What you are asked to do ▸
In this exercise, write out the data word for word and leave every image out.

Supplied material ▸
═══

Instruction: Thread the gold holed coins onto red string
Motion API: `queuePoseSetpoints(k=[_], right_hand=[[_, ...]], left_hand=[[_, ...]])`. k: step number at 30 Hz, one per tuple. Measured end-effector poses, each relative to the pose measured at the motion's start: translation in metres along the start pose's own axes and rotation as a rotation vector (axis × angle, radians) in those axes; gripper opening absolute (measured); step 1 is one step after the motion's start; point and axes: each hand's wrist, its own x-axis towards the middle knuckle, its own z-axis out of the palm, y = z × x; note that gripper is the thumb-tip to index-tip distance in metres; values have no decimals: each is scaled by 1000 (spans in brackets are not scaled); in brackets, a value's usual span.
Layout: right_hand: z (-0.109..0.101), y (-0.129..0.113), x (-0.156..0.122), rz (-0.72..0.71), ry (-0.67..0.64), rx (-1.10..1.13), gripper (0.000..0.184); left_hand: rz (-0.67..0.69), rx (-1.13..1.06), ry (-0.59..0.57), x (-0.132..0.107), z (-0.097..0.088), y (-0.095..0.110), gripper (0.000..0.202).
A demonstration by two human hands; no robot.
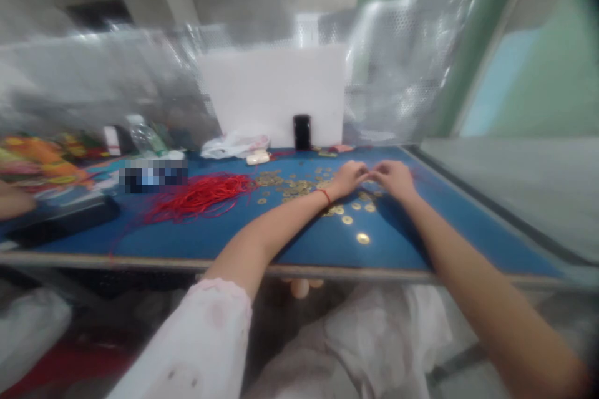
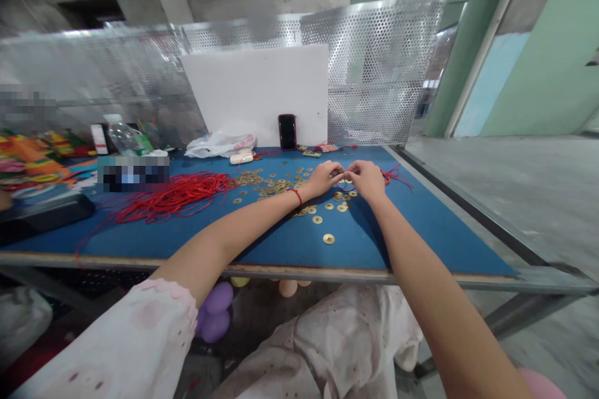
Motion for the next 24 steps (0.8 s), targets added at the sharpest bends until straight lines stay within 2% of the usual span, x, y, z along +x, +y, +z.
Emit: queuePoseSetpoints(k=[6, 12, 24], right_hand=[[-1, -3, 1, 120, -3, 217, 12], [-4, -13, -2, 250, -109, 483, 15], [-1, -10, -3, 337, -97, 577, 19]], left_hand=[[-12, -50, 18, 0, 1, -3, 15], [-7, -31, 60, 1, 1, -2, 14], [17, 53, 42, 0, 4, -2, 16]])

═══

Reply to the exercise ▸
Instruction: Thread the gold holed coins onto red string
Motion API: `queuePoseSetpoints(k=[_], right_hand=[[_, ...]], left_hand=[[_, ...]])`. k: step number at 30 Hz, one per tuple. Measured end-effector poses, each relative to the pose measured at the motion's start: translation in metres along the start pose's own axes and rotation as a rotation vector (axis × angle, radians) in those axes; gripper opening absolute (measured); step 1 is one step after the motion's start; point and axes: each hand's wrist, its own x-axis towards the middle knuckle, its own z-axis out of the palm, y = z × x; note that gripper is the thumb-tip to index-tip distance in metres; values have no decimals: each is scaled by 1000 (spans in brackets are not scaled); in brackets, a value's usual span.
Layout: right_hand: z (-0.109..0.101), y (-0.129..0.113), x (-0.156..0.122), rz (-0.72..0.71), ry (-0.67..0.64), rx (-1.10..1.13), gripper (0.000..0.184); left_hand: rz (-0.67..0.69), rx (-1.13..1.06), ry (-0.59..0.57), x (-0.132..0.107), z (-0.097..0.088), y (-0.095..0.110), gripper (0.000..0.202).
A demonstration by two human hands; no robot.
Motion for the next 24 steps (0.8 s), targets added at the sharpest bends until straight lines stay within 2% of the usual span, x, y, z along +x, +y, +z.
Emit: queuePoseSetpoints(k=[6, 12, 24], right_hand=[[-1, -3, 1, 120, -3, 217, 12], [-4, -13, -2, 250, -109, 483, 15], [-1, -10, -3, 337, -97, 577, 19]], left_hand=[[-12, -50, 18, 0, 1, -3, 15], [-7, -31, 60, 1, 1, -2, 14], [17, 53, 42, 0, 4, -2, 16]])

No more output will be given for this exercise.